Firearms In The United States
Nobody is sure of exactly how many firearms are in circulation. This stems from a long history of no regulations on firearm ownership. In Gun Facts, we rely on the estimates presented in Targeting Guns, which used estimates from before the creation of the federal Bureau of Alcohol, Tobacco and Firearms (BATF) augmented with their annual Firearms Commerce Reports. We have continued that approach in our own estimates.
Handguns in circulation: 122,006,701 (2010)
Households with Firearms: Between 40-50%.
The number of households with firearms is impossible to accurately measure due to survey responses. Long ago criminologists noticed that women reporting a firearm in the home was much lower than men. This could mean any number of things, some being:
- Some women might not know there is a firearm in their house.
- Women don’t like admitting guns are in their homes.
- Men lie in false bravado.
With the number of women admitting to firearm ownership rising, the first is considered most likely. This means that previous under reporting raises the percentages.
Another problem is that some people do not like disclosing their own firearms. One survey, which concluded household firearm ownership was around 30% was conducted by the government. One explanation was that some people did not want their ownership recorded such that the government could take action (e.g. confiscation). If this it true for non-government surveys as well, the percentages rise even higher.

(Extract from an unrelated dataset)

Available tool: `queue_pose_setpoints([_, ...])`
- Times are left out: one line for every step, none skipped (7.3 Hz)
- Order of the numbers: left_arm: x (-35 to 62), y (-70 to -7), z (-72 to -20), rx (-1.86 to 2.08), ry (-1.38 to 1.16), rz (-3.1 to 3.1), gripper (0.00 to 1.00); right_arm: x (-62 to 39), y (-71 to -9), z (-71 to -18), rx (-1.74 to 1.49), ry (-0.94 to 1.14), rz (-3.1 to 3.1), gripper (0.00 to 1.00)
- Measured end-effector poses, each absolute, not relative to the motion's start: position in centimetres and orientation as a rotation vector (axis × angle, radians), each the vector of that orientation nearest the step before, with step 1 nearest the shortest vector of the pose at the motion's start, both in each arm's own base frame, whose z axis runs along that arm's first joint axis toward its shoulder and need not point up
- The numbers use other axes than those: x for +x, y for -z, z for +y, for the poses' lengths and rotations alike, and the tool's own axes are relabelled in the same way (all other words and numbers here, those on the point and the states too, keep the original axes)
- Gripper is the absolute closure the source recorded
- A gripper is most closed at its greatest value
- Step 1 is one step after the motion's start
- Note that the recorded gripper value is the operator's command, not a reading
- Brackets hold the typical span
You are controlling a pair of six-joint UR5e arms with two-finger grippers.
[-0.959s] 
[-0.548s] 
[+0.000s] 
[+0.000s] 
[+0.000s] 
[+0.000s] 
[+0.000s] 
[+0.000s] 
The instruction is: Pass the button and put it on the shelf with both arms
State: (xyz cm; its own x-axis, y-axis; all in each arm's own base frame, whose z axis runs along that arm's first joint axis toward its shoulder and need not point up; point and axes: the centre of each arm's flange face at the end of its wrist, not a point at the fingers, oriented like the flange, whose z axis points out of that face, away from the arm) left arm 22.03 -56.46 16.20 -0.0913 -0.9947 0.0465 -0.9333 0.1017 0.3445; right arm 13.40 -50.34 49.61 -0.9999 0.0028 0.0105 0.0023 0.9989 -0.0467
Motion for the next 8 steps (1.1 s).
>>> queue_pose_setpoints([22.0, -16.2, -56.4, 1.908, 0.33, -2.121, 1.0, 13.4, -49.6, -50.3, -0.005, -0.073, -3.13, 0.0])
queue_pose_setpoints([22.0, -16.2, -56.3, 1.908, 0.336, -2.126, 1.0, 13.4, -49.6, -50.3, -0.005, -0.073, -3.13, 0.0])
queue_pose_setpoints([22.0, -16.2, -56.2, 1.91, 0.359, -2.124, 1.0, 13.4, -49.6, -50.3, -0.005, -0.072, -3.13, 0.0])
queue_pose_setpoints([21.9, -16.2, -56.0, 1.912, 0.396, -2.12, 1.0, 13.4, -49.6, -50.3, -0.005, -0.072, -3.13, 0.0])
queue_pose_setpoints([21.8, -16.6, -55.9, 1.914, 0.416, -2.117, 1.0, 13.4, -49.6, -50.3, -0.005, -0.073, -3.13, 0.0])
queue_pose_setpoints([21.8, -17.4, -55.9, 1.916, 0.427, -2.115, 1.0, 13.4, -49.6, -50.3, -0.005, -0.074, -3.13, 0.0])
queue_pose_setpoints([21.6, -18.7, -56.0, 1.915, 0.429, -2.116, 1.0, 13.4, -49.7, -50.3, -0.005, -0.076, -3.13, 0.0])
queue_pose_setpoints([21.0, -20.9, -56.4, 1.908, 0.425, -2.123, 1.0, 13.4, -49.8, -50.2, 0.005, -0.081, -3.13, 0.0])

Concealed Carry in the United States
As of the summer of 2016: 3
- 14.5 million concealed carry licencees (this does not include citizen who carry in 11 states that do not require permits).
- This equates to 6.06% of the adult population.
- More than 10% of adults have concealed carry permits in 10 states.
- Over a million residents have active permits in each of Florida, Pennsylvania, and Texas.
- The number of women with permits has increased at twice the pace as men with permits.
2,500,500 or 235,700 defensive gun uses (DGU)?
You may have head that firearms are used 2.5 million times a year for self defense, and you may also have heard they are only used 235,700 times. The reason is that there are different sources of the data and different ways of measuring.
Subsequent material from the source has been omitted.